I’ve come around on The Exorcist since then, after multiple viewings over the years. If nothing else, my experience confirms that watching most of a movie is a far cry from watching the whole movie as it was meant to be seen. (Even a cut of six seconds can profoundly change a movie, as another William Friedkin film illustrates.) The often unspoken message behind a director’s cut is that moviegoers have, until now, never seen the real version of the movie. And sometimes it’s not unspoken at all. When Friedkin’s cut of The Exorcist played theaters in 2000, it was billed as The Exorcist: The Version You’ve Never Seen. That cut is essentially the same as The Exorcist: The Extended Director’s Cut that premiered on home video in 2010 as, presumably, the director’s last statement on The Exorcist.

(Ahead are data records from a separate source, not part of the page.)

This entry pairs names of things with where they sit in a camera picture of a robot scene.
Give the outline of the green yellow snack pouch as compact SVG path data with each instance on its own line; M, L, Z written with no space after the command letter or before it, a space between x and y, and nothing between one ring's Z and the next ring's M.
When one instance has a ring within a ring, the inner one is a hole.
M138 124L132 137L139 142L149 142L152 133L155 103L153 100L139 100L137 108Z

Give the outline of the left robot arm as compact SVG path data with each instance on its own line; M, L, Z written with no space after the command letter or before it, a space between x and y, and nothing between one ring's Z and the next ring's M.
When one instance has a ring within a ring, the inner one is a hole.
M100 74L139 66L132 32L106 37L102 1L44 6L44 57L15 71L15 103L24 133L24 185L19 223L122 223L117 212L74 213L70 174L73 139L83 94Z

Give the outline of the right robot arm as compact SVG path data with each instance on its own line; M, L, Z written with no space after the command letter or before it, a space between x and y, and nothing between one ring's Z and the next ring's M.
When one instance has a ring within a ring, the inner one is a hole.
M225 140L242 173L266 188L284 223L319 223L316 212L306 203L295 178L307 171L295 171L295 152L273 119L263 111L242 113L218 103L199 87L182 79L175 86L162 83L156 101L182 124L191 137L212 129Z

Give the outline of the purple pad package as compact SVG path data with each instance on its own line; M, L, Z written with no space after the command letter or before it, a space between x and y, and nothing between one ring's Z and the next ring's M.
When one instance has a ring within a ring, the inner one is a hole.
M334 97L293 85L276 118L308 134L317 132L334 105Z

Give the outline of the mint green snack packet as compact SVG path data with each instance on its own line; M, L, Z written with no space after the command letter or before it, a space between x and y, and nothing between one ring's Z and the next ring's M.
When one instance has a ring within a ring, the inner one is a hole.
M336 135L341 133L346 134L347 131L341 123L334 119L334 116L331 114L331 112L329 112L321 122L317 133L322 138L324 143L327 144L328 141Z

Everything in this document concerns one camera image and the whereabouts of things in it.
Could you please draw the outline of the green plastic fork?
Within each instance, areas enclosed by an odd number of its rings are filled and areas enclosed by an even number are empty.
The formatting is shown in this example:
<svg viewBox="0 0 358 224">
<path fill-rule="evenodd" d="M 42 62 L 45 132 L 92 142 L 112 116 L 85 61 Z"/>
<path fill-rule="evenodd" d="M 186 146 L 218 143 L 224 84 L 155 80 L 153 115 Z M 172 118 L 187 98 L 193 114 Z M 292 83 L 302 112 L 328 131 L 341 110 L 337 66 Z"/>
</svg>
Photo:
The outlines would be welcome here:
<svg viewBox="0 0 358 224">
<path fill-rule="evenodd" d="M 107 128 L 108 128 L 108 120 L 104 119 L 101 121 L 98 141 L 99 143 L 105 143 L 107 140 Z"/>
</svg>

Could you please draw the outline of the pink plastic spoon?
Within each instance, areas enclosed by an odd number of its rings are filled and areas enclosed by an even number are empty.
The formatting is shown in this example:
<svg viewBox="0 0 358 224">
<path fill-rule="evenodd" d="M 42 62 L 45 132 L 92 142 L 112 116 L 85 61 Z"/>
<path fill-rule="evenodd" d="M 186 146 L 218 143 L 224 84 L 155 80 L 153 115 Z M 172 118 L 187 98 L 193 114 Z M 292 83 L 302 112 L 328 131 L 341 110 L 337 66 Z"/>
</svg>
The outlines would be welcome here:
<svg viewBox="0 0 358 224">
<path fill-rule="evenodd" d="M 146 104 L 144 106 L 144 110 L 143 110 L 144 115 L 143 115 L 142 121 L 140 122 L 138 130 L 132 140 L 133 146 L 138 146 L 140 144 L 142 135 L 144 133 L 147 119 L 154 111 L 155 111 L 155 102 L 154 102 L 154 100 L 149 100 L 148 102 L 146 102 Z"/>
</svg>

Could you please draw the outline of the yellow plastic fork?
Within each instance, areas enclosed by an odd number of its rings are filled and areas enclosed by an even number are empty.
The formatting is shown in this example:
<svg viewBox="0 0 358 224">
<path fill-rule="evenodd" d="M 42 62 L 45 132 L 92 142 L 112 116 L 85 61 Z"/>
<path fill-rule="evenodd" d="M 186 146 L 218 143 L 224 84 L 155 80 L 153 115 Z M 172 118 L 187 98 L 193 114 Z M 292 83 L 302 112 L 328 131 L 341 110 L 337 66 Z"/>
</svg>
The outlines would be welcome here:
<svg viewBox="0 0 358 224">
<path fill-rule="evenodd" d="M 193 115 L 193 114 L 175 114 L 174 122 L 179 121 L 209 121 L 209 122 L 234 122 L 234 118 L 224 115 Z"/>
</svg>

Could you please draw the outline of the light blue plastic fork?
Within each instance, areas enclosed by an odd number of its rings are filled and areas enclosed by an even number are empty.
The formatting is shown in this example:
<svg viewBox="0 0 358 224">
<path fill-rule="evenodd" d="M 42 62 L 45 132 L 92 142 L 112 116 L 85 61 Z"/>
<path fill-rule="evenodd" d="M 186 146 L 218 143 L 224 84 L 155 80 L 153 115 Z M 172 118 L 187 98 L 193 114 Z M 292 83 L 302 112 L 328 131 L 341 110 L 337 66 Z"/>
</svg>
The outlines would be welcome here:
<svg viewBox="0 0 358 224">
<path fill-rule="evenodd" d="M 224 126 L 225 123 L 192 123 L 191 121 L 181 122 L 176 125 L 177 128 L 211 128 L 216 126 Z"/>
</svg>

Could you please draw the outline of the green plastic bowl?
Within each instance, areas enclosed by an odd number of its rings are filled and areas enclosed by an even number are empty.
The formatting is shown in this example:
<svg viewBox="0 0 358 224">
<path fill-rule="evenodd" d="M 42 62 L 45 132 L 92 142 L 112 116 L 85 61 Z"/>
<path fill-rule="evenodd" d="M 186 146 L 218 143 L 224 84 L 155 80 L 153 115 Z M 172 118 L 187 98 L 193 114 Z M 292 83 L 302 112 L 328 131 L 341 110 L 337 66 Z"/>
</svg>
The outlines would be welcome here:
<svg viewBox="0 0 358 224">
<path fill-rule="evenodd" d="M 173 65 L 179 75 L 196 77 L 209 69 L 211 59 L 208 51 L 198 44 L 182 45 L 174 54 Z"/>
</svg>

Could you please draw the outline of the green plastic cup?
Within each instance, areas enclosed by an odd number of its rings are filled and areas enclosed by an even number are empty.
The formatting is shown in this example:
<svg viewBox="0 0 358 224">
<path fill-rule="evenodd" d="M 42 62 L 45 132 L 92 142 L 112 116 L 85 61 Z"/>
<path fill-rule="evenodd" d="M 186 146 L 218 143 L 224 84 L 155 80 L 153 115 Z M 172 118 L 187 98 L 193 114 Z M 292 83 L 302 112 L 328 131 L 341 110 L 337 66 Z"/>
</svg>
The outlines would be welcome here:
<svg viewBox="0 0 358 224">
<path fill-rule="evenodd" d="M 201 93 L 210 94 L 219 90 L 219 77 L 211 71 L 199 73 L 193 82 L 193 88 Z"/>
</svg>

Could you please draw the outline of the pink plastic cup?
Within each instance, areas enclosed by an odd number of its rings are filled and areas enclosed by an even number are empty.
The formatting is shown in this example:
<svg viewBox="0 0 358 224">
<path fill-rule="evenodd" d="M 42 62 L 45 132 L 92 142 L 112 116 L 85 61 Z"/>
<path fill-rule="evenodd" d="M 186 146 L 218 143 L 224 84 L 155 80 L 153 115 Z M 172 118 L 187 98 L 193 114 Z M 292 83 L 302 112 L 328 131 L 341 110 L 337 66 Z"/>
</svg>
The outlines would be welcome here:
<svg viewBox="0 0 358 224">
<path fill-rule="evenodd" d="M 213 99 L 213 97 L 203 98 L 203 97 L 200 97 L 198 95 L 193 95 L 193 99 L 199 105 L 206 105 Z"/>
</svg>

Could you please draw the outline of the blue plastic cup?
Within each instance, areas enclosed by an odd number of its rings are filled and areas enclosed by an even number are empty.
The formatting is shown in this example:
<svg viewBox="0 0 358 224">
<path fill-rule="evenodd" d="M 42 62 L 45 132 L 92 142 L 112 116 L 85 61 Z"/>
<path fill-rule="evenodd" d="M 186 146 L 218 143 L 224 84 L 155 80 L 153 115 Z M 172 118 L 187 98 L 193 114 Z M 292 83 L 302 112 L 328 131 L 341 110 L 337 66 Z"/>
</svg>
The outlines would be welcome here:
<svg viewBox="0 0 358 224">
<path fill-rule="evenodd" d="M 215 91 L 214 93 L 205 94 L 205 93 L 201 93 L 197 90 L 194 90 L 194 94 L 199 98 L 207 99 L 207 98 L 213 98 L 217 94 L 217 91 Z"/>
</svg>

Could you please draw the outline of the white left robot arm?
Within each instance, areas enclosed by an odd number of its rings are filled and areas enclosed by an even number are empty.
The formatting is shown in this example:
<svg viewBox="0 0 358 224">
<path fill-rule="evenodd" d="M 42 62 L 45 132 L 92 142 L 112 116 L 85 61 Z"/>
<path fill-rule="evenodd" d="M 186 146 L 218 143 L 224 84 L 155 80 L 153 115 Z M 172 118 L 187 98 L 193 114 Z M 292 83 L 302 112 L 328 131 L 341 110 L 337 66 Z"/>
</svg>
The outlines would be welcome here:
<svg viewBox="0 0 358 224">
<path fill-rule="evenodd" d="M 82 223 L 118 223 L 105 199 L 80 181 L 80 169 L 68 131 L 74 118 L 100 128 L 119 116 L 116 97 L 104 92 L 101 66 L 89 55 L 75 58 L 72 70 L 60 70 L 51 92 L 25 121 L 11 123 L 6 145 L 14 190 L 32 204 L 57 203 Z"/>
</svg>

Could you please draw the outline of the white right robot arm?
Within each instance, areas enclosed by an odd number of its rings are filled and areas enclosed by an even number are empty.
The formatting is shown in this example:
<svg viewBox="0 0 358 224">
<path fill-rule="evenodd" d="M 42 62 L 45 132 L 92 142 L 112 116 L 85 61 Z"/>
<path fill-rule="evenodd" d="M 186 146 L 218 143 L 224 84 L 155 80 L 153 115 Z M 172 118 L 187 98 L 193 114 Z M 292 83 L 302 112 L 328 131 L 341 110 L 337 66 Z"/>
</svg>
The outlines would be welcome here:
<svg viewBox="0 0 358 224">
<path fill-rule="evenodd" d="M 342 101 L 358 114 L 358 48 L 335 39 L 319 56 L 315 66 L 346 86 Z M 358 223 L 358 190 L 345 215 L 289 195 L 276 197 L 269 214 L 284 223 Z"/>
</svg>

But is it the better version? I decided to put the question to the test. As usual with this column, I’ve used a five-point scale to assess each change that ranges from -2 (a truly awful change) to +2 (a change that appreciably improves on the original version). All the time codes refer to the cut found on the current home video editions of The Exorcist (which is not necessarily the version most readily available on various streaming services). And, as before, I’ve drawn on the work of Movie-Censorship.com to confirm the changes.

Metallic Warner Bros. Logo (0:00:00)
The Exorcist’s logo screen has changed several times over the years. In 1973, it bore the then-new, very ’70s “Big W.” The 2000 re-release featured a monochromatic version of the studio’s current logo. All current versions of the film feature a metallic silver version of the WB shield over the opening notes of Jack Nitzsche’s score. It’s hardly a major change but it does make the film feel appropriately spooky before it’s even really begun.